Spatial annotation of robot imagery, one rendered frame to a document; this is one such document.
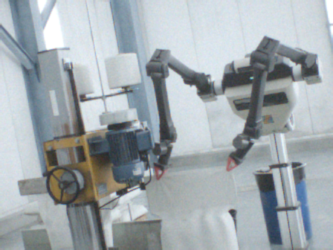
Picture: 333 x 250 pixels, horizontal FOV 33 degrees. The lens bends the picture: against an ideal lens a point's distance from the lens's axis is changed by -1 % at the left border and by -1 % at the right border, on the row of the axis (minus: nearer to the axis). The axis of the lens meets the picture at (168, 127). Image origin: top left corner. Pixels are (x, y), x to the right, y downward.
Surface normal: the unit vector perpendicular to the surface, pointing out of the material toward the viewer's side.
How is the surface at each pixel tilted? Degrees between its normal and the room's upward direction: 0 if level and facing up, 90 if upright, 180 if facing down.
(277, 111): 130
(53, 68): 90
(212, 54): 90
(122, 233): 90
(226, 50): 90
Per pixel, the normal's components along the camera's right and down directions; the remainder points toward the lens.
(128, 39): -0.40, 0.12
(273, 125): -0.19, 0.72
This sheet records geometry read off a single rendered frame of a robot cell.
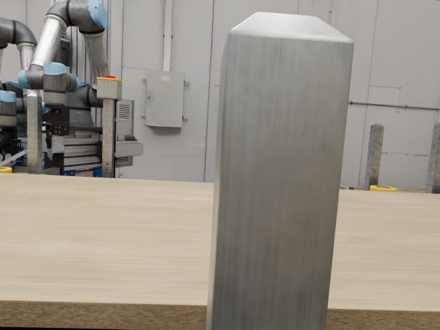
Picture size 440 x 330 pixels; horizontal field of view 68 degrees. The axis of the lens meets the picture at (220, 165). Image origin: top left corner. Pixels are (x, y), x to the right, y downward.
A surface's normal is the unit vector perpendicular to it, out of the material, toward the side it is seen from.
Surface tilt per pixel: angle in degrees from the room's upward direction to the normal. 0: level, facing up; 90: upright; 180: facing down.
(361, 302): 0
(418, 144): 90
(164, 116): 90
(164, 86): 90
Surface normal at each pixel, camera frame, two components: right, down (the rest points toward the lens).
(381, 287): 0.06, -0.99
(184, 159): 0.13, 0.12
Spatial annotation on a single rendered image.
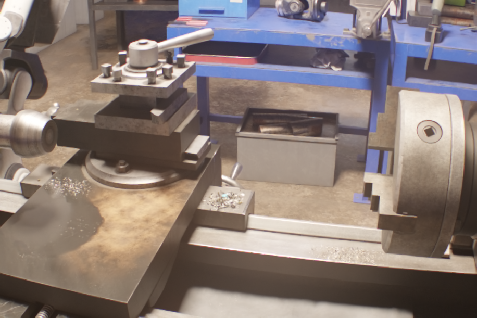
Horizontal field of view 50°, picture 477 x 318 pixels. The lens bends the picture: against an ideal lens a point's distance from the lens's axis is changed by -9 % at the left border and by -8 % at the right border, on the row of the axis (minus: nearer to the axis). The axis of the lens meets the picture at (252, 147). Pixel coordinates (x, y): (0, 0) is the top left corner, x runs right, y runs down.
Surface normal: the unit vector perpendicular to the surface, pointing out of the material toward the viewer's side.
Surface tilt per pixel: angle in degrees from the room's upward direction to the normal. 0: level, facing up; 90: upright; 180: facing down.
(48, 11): 75
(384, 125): 65
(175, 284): 13
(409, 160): 54
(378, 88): 90
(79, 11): 90
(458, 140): 39
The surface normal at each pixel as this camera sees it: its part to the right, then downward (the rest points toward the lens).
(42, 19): 0.61, 0.11
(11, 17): 0.54, -0.14
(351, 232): -0.14, -0.33
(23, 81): 0.98, 0.10
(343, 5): -0.20, 0.43
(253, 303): -0.02, -0.85
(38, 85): 0.87, 0.48
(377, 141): -0.18, 0.00
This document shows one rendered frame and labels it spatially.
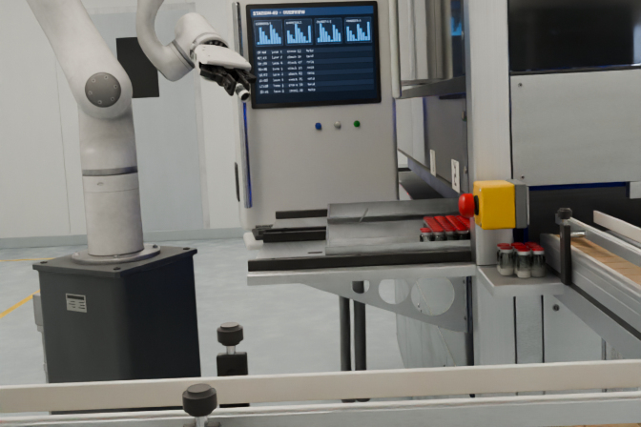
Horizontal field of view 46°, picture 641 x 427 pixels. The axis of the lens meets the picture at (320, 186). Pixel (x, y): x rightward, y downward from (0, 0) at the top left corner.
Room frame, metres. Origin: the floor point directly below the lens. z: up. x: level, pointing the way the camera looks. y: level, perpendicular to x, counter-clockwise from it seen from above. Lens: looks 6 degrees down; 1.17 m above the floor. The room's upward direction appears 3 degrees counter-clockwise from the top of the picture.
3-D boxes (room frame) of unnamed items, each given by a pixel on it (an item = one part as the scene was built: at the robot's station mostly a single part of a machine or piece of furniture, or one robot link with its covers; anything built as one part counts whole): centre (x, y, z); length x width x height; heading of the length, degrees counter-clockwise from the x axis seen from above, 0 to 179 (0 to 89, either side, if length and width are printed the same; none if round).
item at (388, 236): (1.46, -0.18, 0.90); 0.34 x 0.26 x 0.04; 89
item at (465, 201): (1.21, -0.24, 0.99); 0.04 x 0.04 x 0.04; 89
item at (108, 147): (1.67, 0.47, 1.16); 0.19 x 0.12 x 0.24; 15
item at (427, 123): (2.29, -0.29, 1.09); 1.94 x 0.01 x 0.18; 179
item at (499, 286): (1.19, -0.33, 0.87); 0.14 x 0.13 x 0.02; 89
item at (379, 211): (1.80, -0.18, 0.90); 0.34 x 0.26 x 0.04; 89
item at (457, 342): (2.31, -0.29, 0.73); 1.98 x 0.01 x 0.25; 179
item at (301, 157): (2.37, 0.01, 1.19); 0.50 x 0.19 x 0.78; 99
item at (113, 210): (1.64, 0.46, 0.95); 0.19 x 0.19 x 0.18
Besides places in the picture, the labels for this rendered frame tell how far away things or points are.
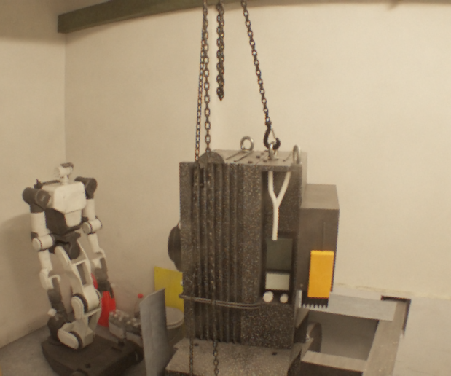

○ ○ ○ ○

▶ Work required
What you return from the records above should be exactly everything from the line with "(128, 39): -0.40, 0.12" down to the line with "Picture size 440", both kept, and no pictures.

▶ Answer
(128, 39): -0.40, 0.12
(273, 125): -0.19, 0.72
This sheet records geometry read off a single rendered frame of a robot cell.
Picture size 440 x 330 pixels; horizontal field of view 68 degrees. The axis of the lens meets the picture at (220, 165). Image origin: top left corner. Pixels are (x, y), x to the right, y downward.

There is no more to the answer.